What is being asked
Every line below that holds the string "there" must be copied.

Dataset excerpts
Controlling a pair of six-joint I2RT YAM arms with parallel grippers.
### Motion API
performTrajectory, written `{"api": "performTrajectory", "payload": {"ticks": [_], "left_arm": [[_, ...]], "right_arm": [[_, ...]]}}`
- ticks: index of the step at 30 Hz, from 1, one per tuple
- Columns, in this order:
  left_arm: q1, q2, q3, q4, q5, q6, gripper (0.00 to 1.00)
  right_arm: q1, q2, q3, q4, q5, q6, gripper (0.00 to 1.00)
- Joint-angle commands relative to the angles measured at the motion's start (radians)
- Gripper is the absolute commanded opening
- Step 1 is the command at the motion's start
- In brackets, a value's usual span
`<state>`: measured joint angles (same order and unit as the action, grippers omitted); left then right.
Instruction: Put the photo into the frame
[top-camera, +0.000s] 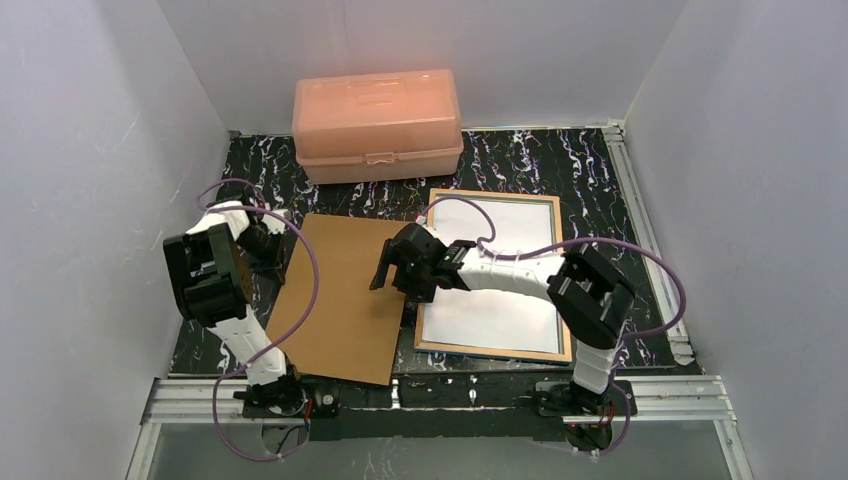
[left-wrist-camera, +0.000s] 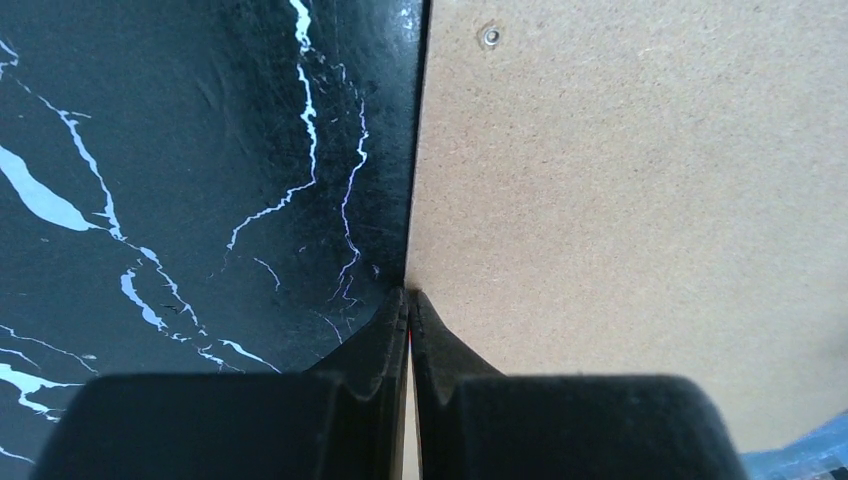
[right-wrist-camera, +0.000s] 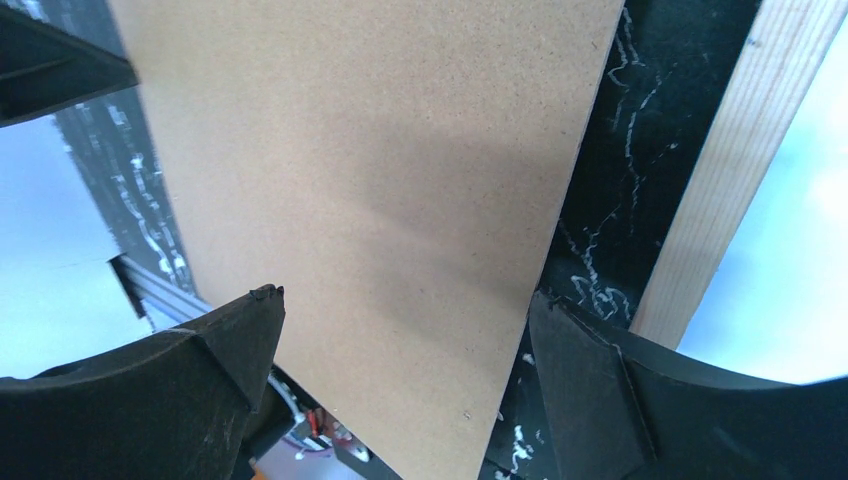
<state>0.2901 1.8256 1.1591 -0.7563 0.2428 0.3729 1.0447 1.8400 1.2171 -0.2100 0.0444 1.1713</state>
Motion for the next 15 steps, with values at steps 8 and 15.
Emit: {"api": "performTrajectory", "payload": {"ticks": [8, 15], "left_arm": [[-0.125, 0.072, -0.018, 0.033, 0.06, 0.003, 0.0], [-0.211, 0.098, 0.022, 0.018, 0.037, -0.02, 0.0]], "right_arm": [[0.013, -0.168, -0.031, 0.343, -0.048, 0.092, 0.99], [-0.011, -0.236, -0.109, 0.366, -0.007, 0.126, 0.99]]}}
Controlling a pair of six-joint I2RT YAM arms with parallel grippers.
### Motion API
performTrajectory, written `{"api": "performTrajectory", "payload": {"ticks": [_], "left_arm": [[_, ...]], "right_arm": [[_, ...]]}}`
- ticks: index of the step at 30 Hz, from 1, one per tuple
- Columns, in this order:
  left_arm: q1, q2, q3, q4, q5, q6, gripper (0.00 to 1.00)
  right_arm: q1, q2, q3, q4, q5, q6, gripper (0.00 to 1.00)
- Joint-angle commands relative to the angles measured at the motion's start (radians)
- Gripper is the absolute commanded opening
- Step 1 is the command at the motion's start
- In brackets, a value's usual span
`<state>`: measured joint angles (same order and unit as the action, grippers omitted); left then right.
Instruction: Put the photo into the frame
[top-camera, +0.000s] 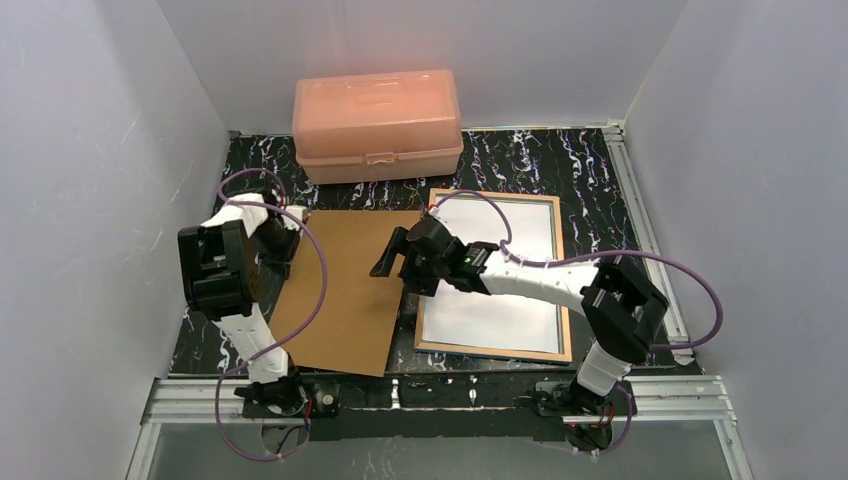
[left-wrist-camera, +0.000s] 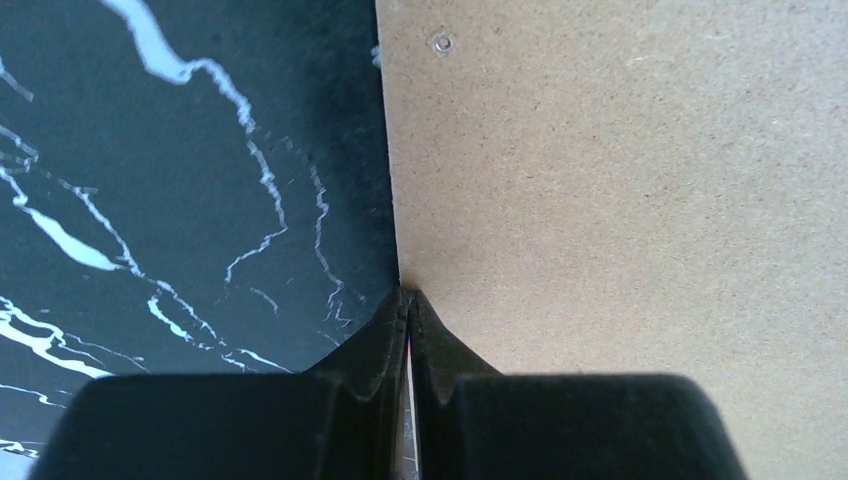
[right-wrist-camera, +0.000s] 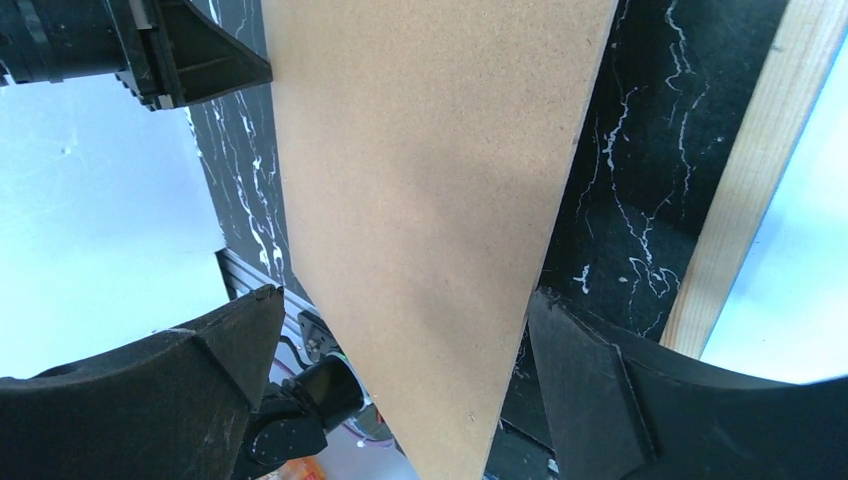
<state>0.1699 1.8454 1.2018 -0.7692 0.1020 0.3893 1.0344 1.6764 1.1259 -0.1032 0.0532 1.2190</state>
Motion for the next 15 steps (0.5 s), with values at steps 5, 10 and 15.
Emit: {"api": "performTrajectory", "payload": {"ticks": [5, 10, 15], "left_arm": [[-0.138, 0.096, -0.01, 0.025, 0.18, -0.052, 0.0], [-0.203, 0.103, 0.002, 0.012, 0.18, -0.061, 0.0], [-0.246, 0.094, 0.01, -0.006, 0.195, -0.061, 0.0]], "right_arm": [[-0.028, -0.116, -0.087, 0.304, -0.017, 0.121, 0.99], [-0.06, -0.168, -0.144, 0.315, -0.004, 0.139, 0.98], [-0.103, -0.233, -0.216, 0.303, 0.011, 0.14, 0.99]]}}
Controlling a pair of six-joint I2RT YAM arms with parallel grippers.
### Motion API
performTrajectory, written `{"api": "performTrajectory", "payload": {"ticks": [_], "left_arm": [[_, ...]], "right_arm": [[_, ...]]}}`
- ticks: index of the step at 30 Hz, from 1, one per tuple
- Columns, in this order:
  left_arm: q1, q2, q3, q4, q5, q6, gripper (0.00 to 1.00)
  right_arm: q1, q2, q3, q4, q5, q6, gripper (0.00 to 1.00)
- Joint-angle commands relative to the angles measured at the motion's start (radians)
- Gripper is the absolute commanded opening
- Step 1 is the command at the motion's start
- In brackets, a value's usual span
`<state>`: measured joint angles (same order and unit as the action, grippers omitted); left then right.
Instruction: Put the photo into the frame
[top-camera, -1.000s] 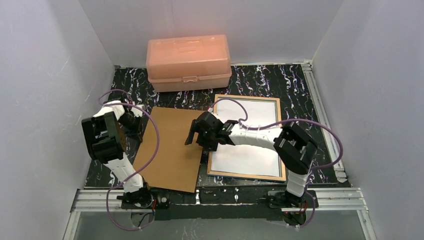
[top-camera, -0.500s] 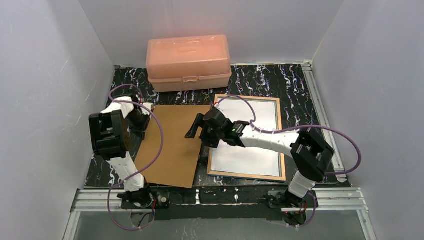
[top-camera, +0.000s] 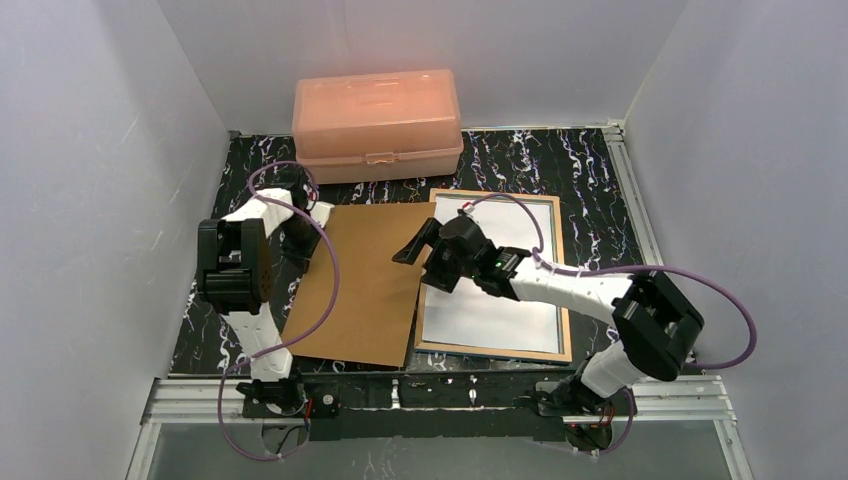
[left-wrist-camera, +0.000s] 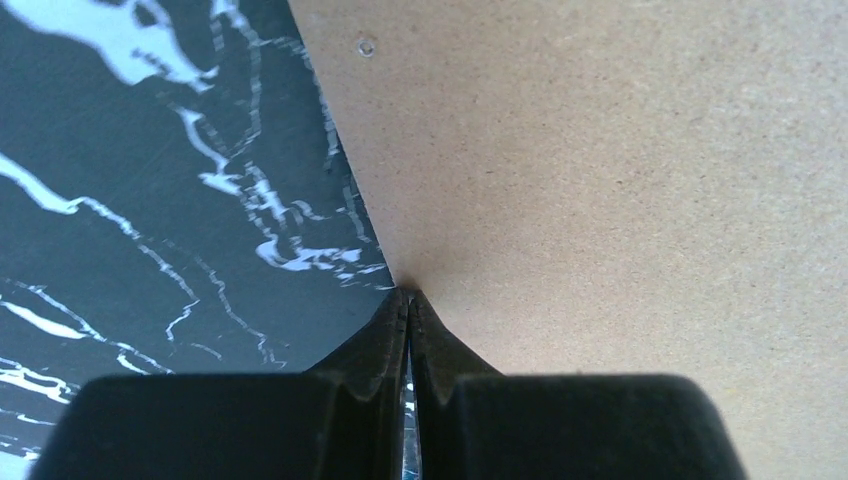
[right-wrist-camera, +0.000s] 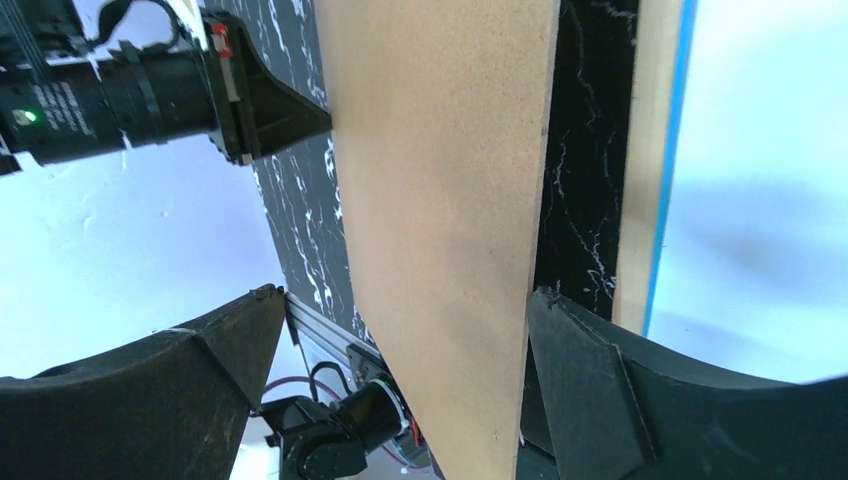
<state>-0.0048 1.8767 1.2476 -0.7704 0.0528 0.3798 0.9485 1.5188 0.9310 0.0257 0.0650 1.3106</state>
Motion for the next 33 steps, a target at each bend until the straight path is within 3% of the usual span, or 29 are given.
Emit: {"api": "performTrajectory", "payload": {"ticks": [1, 12, 24, 33], "left_arm": [[-0.077, 0.062, -0.034, -0.008, 0.251, -0.051, 0.0], [-0.113, 0.048, -0.045, -0.016, 0.298, -0.055, 0.0], [-0.113, 0.046, -0.055, -0.006, 0.201, -0.043, 0.0], [-0.114, 0.045, -0.054, -0.007, 0.191, -0.046, 0.0]], "right_arm": [[-0.028, -0.087, -0.038, 0.173, -0.004, 0.051, 0.99], [-0.133, -0.175, -0.225, 0.206, -0.04, 0.088, 0.99], [-0.185, -0.098, -0.287, 0.234, -0.122, 0.02, 0.97], [-0.188, -0.076, -0.268, 0.165, -0.117, -0.091, 0.96]]}}
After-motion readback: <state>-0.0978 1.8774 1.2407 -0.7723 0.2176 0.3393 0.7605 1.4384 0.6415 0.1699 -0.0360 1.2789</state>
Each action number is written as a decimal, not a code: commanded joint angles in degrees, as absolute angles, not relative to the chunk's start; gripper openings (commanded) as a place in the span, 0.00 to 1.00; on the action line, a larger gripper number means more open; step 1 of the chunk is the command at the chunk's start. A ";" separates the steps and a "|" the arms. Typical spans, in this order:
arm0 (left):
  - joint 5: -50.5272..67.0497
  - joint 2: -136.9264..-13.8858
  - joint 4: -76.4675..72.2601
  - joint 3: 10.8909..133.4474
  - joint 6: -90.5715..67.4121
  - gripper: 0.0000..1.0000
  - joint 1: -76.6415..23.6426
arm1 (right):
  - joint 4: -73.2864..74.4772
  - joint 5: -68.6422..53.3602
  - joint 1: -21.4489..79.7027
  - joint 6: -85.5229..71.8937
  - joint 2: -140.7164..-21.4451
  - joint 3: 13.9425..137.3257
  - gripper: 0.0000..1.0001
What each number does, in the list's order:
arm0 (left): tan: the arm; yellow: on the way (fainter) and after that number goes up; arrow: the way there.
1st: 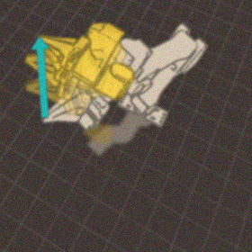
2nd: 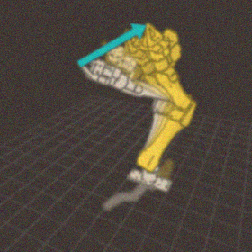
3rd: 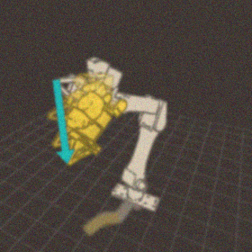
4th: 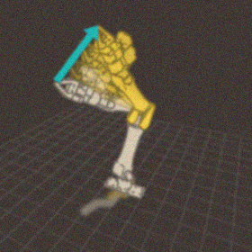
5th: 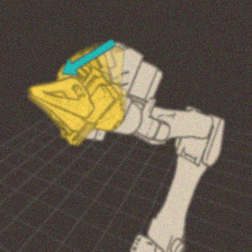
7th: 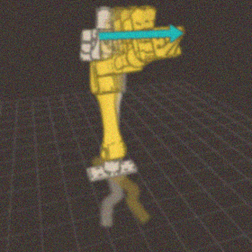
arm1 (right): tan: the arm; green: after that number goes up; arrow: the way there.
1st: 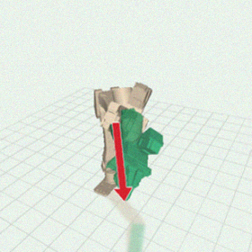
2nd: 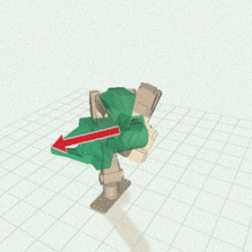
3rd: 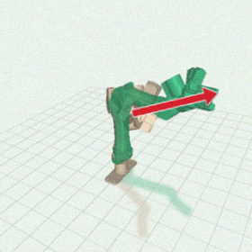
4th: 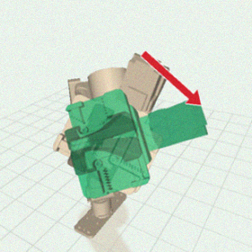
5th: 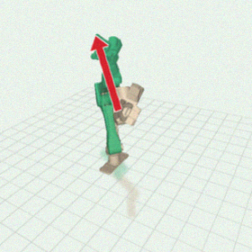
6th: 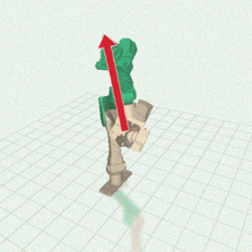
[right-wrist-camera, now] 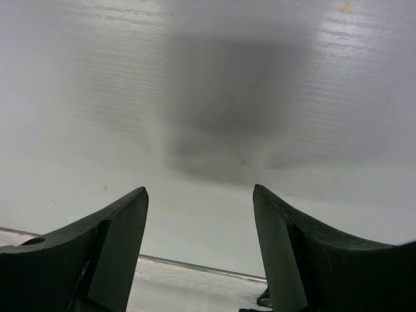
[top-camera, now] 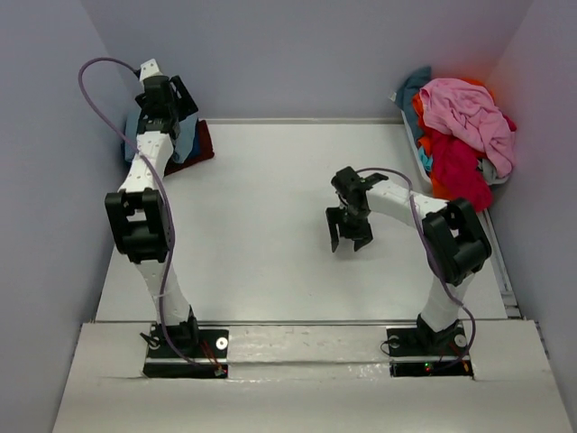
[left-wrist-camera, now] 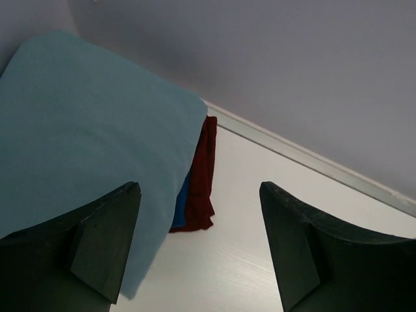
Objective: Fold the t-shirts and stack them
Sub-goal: Put the neatly folded tshirt into the corner of the board with the left arm
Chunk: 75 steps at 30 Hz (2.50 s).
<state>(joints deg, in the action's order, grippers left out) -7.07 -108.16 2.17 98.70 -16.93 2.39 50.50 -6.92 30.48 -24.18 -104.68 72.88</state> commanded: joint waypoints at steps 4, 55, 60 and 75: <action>-8.52 -124.00 11.07 119.25 -19.68 0.84 4.39 | 51.59 -5.63 31.11 -22.85 -101.87 71.72 0.71; 1.40 -136.59 26.19 128.32 -31.82 0.83 10.72 | 52.64 -7.12 31.11 -24.26 -103.71 75.32 0.71; 0.53 -131.93 21.63 120.77 -30.68 0.84 10.20 | 53.17 -7.12 31.11 -24.52 -103.53 76.72 0.71; 2.37 -141.77 15.20 134.65 -29.27 0.91 11.24 | 56.95 -6.42 31.11 -25.48 -100.02 77.34 0.71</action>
<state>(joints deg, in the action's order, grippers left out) 1.69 -142.78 19.73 136.18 -30.26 10.66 54.72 -6.92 30.48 -24.43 -104.14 75.70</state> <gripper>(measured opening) 0.905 0.710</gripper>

Answer
arm0 (left): tan: the arm; yellow: on the way (fainter) and after that number goes up; arrow: the way there.
arm1 (right): tan: the arm; green: after that number goes up; arrow: the way there.

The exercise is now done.